TASK DIRECTIONS: Every line below that has the string "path" needs to be copied.

DATA:
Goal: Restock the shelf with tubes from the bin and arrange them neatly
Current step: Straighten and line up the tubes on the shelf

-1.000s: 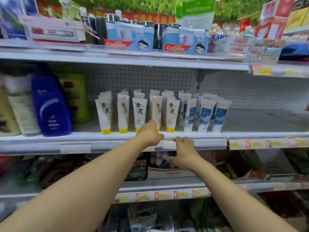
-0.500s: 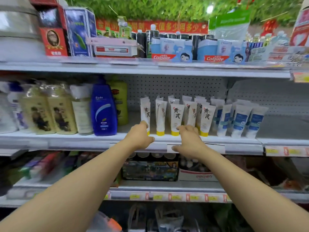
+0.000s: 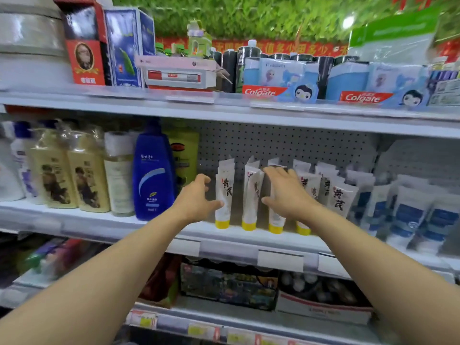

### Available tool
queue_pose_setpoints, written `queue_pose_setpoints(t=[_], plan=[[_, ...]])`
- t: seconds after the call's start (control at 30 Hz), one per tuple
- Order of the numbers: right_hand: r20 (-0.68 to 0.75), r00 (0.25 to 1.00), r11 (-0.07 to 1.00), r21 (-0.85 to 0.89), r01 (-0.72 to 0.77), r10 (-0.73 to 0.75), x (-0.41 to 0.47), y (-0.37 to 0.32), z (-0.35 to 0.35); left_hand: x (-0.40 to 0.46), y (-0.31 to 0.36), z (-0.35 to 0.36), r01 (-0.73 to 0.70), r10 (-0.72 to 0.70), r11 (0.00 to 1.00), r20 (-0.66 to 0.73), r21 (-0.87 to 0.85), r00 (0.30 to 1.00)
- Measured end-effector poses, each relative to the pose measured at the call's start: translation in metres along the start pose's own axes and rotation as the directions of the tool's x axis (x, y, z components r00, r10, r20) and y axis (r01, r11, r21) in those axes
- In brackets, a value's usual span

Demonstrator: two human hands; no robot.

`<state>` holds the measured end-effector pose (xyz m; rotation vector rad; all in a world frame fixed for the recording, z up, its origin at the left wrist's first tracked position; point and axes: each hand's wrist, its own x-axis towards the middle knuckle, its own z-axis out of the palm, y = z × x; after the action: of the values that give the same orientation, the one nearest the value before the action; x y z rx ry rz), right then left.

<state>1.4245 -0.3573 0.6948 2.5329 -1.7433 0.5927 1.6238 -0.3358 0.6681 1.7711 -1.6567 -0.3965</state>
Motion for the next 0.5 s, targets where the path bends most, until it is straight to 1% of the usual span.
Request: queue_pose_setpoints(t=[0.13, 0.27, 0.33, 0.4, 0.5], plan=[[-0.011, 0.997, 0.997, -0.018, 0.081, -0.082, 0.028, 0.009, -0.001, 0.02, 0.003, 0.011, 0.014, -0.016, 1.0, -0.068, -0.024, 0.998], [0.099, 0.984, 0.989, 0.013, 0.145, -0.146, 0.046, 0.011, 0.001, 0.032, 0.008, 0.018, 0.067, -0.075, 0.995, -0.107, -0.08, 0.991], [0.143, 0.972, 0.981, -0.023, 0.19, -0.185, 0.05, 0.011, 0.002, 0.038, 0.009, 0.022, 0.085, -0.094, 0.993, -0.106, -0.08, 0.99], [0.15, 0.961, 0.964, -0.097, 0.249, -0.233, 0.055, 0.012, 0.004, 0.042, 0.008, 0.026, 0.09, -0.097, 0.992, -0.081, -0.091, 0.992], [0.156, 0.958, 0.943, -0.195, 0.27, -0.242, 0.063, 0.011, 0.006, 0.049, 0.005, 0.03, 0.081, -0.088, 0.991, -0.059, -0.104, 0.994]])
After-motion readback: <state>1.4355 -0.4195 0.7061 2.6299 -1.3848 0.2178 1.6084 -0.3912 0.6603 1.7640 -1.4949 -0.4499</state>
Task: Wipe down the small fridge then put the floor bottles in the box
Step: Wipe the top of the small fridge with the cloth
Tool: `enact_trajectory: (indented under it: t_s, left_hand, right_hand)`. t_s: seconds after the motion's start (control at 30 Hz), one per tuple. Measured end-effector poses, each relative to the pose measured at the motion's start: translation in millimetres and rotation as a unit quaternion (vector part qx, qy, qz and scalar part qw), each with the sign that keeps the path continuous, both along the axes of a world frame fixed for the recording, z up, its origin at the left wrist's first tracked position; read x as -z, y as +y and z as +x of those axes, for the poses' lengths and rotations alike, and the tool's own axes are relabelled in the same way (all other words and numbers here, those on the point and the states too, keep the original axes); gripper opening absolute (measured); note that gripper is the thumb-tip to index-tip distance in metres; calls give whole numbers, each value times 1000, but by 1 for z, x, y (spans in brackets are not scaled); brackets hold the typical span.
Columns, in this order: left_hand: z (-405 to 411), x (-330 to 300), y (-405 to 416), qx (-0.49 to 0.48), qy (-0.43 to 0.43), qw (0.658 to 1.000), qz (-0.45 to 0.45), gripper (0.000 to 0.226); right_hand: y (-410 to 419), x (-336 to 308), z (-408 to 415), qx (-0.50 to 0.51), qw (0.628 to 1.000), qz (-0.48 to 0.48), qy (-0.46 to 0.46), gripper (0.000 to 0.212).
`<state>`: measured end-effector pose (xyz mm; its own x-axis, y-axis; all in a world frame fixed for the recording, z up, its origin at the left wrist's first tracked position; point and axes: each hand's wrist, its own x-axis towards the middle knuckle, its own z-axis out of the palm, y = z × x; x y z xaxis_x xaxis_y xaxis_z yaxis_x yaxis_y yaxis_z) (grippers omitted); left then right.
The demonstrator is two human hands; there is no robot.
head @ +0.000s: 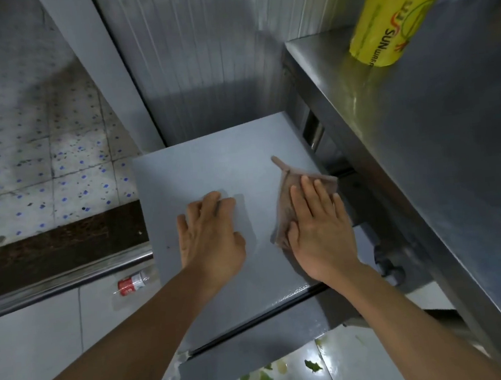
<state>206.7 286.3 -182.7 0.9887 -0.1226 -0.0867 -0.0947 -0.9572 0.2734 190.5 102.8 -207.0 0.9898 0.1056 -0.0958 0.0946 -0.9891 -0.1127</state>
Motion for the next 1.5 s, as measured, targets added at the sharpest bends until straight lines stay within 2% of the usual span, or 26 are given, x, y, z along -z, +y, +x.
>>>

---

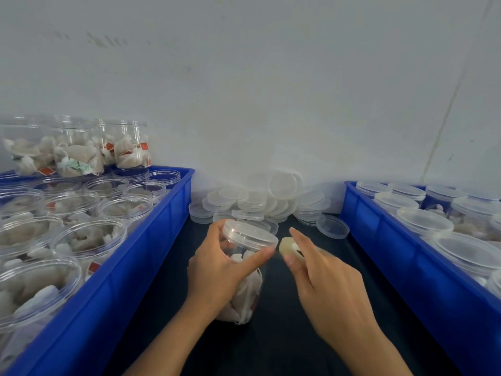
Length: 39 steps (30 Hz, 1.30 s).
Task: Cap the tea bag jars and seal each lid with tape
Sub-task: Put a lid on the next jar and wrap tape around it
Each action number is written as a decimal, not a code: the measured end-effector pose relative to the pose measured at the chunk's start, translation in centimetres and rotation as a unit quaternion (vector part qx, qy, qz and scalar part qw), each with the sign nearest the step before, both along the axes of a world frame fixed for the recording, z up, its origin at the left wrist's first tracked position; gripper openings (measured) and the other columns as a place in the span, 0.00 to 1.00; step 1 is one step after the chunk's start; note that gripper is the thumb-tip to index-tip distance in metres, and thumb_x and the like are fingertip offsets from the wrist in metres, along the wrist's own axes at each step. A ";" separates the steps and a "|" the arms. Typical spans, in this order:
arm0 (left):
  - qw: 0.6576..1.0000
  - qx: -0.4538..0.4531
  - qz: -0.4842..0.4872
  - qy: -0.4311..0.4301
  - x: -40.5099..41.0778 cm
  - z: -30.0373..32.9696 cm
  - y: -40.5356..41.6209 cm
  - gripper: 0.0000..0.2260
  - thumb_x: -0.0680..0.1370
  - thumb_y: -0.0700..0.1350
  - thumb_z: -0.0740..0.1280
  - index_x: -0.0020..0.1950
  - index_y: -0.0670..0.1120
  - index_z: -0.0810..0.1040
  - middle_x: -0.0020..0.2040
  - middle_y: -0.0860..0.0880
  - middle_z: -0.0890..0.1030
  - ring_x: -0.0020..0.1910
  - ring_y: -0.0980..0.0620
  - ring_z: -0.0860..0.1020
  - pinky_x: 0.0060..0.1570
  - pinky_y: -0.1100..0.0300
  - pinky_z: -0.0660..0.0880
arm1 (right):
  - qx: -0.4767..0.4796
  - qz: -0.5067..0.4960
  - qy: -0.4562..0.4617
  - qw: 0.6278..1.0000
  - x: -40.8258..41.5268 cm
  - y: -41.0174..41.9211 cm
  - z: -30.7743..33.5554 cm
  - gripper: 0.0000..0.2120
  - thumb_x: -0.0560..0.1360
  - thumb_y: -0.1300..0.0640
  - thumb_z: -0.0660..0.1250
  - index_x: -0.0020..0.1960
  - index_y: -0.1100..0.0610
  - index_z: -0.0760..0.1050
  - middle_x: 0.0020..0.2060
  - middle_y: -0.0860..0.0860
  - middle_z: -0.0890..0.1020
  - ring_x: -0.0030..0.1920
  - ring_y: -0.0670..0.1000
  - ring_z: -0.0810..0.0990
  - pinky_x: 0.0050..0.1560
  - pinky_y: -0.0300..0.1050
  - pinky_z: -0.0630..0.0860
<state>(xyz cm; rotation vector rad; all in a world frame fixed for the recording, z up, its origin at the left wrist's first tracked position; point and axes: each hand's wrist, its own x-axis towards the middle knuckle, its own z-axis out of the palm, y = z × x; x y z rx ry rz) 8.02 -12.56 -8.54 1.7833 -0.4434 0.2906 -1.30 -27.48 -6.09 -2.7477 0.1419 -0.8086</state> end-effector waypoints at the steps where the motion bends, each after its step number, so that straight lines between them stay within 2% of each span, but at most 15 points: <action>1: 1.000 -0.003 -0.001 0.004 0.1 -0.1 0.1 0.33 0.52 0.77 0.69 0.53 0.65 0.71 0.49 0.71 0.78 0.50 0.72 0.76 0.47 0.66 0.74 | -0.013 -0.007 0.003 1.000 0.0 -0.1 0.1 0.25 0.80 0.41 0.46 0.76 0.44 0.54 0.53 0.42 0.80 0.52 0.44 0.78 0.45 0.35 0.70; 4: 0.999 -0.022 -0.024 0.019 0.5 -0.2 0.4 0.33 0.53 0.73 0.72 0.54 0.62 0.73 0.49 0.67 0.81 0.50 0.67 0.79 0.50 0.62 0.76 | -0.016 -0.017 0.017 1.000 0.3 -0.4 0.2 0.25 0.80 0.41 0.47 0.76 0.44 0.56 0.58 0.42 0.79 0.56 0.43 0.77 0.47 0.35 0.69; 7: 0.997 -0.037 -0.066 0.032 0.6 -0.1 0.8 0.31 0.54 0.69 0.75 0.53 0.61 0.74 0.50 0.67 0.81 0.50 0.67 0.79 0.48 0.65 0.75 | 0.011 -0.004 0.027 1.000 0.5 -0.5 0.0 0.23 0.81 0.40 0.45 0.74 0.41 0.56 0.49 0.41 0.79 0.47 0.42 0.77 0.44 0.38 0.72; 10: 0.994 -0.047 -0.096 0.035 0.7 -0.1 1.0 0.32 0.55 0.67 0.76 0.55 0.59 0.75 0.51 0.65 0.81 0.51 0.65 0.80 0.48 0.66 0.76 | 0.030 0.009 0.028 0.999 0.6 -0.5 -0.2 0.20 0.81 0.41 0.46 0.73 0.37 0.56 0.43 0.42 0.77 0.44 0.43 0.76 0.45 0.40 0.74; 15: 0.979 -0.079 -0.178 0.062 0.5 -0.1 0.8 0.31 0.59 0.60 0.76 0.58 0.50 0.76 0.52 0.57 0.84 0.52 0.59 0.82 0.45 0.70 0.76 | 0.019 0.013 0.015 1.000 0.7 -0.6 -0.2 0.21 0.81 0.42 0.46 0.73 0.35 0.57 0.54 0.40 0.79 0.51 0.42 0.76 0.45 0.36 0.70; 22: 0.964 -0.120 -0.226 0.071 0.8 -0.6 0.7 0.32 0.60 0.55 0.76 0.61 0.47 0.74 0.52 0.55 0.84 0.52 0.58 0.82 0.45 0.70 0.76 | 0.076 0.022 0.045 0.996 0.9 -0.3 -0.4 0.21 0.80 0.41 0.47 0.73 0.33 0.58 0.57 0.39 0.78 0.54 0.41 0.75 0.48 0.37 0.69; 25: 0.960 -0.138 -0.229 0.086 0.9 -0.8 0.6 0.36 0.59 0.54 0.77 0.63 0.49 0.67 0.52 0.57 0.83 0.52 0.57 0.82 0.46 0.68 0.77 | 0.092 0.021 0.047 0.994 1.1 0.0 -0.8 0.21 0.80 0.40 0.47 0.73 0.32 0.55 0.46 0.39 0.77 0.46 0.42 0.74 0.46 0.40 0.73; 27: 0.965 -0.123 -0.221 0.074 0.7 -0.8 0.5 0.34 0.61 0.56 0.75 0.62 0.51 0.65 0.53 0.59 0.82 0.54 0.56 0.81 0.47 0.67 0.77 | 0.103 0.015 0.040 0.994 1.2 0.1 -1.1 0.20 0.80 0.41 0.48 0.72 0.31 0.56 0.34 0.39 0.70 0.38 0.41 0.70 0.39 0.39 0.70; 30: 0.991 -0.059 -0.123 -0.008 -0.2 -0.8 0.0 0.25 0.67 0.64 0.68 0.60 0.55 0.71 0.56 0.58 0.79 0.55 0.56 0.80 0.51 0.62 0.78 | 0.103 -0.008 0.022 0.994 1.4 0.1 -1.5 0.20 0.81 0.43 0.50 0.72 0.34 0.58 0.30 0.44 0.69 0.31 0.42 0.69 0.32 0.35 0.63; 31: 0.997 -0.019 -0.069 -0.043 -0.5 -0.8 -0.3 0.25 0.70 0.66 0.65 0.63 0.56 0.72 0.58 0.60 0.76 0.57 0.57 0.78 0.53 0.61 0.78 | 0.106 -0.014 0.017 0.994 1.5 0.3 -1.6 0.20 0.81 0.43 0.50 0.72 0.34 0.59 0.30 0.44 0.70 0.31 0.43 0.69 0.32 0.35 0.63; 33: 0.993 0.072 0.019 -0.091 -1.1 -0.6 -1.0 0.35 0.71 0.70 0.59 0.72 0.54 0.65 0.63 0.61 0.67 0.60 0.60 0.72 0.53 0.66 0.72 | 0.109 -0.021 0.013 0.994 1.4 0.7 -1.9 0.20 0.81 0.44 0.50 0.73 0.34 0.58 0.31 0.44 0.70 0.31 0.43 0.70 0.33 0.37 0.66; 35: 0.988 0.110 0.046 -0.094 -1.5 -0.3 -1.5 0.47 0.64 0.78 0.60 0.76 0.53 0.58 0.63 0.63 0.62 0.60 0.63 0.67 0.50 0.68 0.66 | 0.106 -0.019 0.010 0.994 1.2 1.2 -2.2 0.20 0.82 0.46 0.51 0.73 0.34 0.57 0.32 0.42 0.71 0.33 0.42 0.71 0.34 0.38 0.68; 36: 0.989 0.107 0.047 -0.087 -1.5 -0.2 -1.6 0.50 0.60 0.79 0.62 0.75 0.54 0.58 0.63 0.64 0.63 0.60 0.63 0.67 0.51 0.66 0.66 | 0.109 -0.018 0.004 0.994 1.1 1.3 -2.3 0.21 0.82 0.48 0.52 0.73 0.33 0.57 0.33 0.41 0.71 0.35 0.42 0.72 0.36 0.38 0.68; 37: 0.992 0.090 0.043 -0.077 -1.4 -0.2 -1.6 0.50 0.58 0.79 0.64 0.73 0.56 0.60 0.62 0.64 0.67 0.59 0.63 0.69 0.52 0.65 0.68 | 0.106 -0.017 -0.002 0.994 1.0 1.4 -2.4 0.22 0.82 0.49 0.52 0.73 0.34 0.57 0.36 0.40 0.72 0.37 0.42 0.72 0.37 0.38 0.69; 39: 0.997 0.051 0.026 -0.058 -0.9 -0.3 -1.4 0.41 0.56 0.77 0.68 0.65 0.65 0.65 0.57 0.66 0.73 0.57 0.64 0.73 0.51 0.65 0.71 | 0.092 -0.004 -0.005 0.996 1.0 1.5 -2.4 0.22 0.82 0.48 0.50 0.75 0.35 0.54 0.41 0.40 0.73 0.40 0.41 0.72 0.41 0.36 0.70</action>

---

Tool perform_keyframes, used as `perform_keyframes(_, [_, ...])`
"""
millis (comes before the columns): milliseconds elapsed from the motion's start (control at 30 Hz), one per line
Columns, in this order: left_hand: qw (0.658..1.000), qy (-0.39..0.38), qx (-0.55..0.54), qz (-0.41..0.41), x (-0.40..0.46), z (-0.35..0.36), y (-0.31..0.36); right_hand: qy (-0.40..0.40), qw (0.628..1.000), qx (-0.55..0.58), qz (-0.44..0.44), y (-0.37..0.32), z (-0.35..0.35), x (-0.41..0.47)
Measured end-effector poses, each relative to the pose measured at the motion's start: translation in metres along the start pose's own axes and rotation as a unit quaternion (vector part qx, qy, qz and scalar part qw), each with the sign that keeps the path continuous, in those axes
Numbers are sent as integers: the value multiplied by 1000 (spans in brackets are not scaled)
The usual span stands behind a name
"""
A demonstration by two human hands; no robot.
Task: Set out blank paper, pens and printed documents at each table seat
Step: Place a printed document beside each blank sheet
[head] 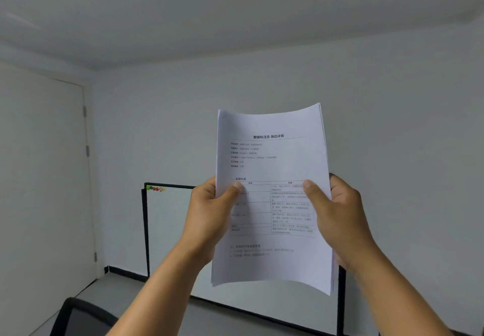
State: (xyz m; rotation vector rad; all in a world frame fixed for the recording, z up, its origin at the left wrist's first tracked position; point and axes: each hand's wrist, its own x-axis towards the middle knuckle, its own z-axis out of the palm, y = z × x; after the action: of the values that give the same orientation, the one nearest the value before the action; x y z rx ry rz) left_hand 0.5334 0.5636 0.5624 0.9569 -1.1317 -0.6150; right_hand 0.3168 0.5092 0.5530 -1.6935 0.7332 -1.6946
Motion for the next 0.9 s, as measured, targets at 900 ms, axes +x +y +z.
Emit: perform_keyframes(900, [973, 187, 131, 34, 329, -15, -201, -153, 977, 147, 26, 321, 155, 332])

TASK RESPONSE:
Motion for the next 0.5 s, targets where the path bends most, until it is straight to 1% of the usual span.
Tool: `enact_trajectory: (indented under it: t_s, left_hand, right_hand)`. t_s: seconds after the motion's start (control at 30 Hz), one per tuple. Measured end-effector poses, each relative to the pose measured at the motion's start: translation in millimetres and rotation as a unit quaternion (vector part qx, qy, qz and scalar part qw), each with the sign that keeps the path continuous, both along the axes of a world frame fixed for the recording, z up, its origin at the left wrist's first tracked position; read x as -z, y as +y and z as +x of those axes, for the poses' lengths and rotations alike, and the tool's own axes are relabelled in the same way (all other words and numbers here, those on the point and the states too, keep the original axes); gripper opening absolute (measured); note that gripper is the thumb-tip to index-tip distance in metres; calls give whole numbers, each value times 1000, but by 1 for z, x, y (spans in brackets are not scaled); brackets hold the typical span.
Measured end-effector poses, each relative to the pose measured at the motion's start: translation in metres along the start pose's own axes and rotation as a unit quaternion (vector part qx, qy, qz and scalar part qw), each with the sign that keeps the path continuous, in those axes

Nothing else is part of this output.